During his speech, Wells emphasized battling corruption. In early November, Wells introduced several amendments to a campaign finance bill currently in front of the D.C. Council, complaining that rules were not stringent enough.
“I have a different kind of campaign. It’s very much kind of a values, purpose-driven campaign,” Wells said.
Wells added that he is the only candidate who will not be accepting any corporate donations in the race, the first mayoral candidate in D.C. to ever do so.
“Every check, every donation I take has somebody’s name on it,” Wells said. “I am raising the money I need to run a great campaign, so it can be done.”
In addition to ethical reform, Wells said that he plans to focus on the District’s youth education system.
“Education remains very important to me,” Wells said. “I believe that the way you really bring back neighborhoods and ensure that you have diversity is that you have to have an elementary school within 10 minutes’ walking distance of every family.”
According to Wells, youth outreach is vital to reducing crime, particularly if students are able to find employment. Wells pointed to his Living Wage for All D.C. Act, which would raise the District minimum wage from $8.25 per hour to $10.25 per hour over two years.

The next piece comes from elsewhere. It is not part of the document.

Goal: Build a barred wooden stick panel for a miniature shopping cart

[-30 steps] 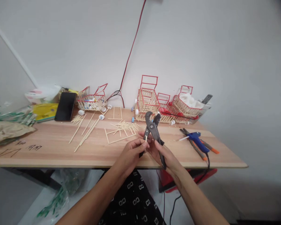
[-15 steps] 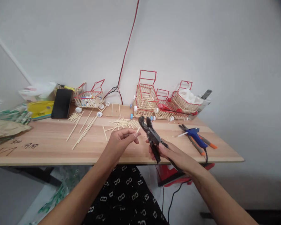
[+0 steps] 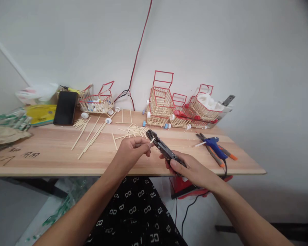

“I’m willing to go higher, but I think that if we just focus on what the amount is, we miss the opportunity to have a very progressive bill,” Wells said. “We have to think about what is the impact on young people to get their first job.”
Wells also spoke about his effort toward the decriminalization of marijuana possession, which he sees as a social justice issue regarding black rights in the District.
“We’re going to decriminalize marijuana in D.C., and we’re going to do it for the reasons of social justice,” Wells said.
Georgetown students attending the event asked Wells to address issues affecting relations with the Georgetown neighborhood, such as campus police jurisdiction in off-campus neighborhoods.
“I think there’s plenty of law already there to protect peace, order and quiet for neighbors,” Wells said. “I don’t think it needs to be expanded.”
He also expressed support for the expansion of D.C.’s public transport system and said he recognized the importance of flexibility to millennials in choosing transportation.
“The future of the city in terms of jobs, economic growth, being able to age in place, is based in public transit,” Wells said.
Overall, students said that they were impressed by Wells’ presentation.
“I am very supportive of his platform for youth involvement and environmental initiative,” GUCD member Makaiah Mohlar (COL ’16) said.
Students for a Better D.C. member Alyssa Peterson (COL ’14) agreed but expressed some concern about Wells’ position on the D.C. Human Rights Act and how it applies to students. The D.C. Human Rights Act would extend protection against discrimination based on matriculation status. Under such protection, some students believe Georgetown’s ban on cars for undergraduates implemented over the summer would be invalidated.
“My only concern is that he doesn’t feel that students are a protected class under the D.C. Human Rights Act,” Peterson said.